Oral sodium phosphate is currently used for colon preparation prior to colonoscopy or barium enema. Sodium phosphate induces hyperphosphatemia, hypocalcemia, and hypokalemia. Elderly patients are at an increased risk for phosphate intoxication due to decreased glomerular filtration rate, medication use, and systemic and gastrointestinal diseases. We investigated these electrolyte disorders and their correlation with creatinine clearance, coexistent diseases, medications, and functional status.

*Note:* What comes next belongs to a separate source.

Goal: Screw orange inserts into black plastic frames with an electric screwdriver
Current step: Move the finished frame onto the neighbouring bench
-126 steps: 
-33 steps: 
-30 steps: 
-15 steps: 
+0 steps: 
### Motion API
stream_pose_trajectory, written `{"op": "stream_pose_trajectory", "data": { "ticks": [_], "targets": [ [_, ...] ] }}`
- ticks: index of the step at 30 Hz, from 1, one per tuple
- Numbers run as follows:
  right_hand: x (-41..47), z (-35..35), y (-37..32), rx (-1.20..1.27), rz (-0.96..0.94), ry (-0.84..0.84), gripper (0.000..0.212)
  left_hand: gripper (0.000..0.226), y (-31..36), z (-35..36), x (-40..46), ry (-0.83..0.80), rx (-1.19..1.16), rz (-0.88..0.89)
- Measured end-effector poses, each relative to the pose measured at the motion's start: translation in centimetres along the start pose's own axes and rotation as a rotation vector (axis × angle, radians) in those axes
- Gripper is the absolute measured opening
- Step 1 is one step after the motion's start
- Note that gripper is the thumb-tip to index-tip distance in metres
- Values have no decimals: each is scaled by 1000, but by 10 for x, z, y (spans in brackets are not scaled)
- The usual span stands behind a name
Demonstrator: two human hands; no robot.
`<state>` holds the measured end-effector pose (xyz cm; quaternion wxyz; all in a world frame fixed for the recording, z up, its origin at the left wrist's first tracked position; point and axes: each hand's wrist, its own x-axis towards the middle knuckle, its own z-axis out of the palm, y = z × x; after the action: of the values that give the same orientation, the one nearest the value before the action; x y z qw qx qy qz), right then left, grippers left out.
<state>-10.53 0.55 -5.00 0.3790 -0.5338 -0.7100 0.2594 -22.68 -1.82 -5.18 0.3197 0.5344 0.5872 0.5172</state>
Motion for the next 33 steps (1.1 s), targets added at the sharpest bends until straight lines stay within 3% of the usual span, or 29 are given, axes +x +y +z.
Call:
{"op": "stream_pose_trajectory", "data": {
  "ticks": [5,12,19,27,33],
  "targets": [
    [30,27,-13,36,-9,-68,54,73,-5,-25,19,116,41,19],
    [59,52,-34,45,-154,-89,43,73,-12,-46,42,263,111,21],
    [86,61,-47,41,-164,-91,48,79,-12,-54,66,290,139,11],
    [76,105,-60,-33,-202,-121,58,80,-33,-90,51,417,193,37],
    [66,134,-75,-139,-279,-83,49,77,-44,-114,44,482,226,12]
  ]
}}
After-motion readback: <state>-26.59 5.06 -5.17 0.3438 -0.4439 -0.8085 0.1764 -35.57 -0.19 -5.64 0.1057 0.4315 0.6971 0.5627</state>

Thirty-six hospitalized patients were included in the study. On day 1, patients were administered 2 doses of oral sodium phosphate. Venous blood samples for electrolyte determination were obtained at 7 AM on days 1, 2 (the procedure day), and 3. Urine samples were obtained from 10 patients.
An increase in serum phosphorus level was correlated with a decreased creatinine clearance (R = −0.52; P = .001). Hypocalcemia and hypokalemia were present in 21 (58%) and 20 (56%) patients, respectively. Patients with a serum potassium concentration of 3.5 mEq/L or less on day 2 had a lower serum potassium concentration on day 1 vs those with a serum potassium concentration greater than 3.5 mEq/L on day 2 (P = .03). Five (dependent patients) had a serum potassium concentration of 3 mEq/L or less and 2 had severe diarrhea, necessitating treatment. There were more demented patients with hypokalemia compared with normokalemic patients (P<.05). Urinary fractional excretion of phosphorus tripled on day 2 (P = .01). Potassium and sodium fractional excretion remained unchanged.
Sodium phosphate induces serious electrolyte abnormalities in the elderly. The frequency and severity of hypokalemia is due to intestinal potassium loss associated with inadequate renal potassium conservation and is apparently more prevalent in frail patients. Assessment of serum electrolytes, phosphorus, and calcium prior to sodium phosphate preparation is advised, and in selected patients, postprocedural assessment and correction may be required.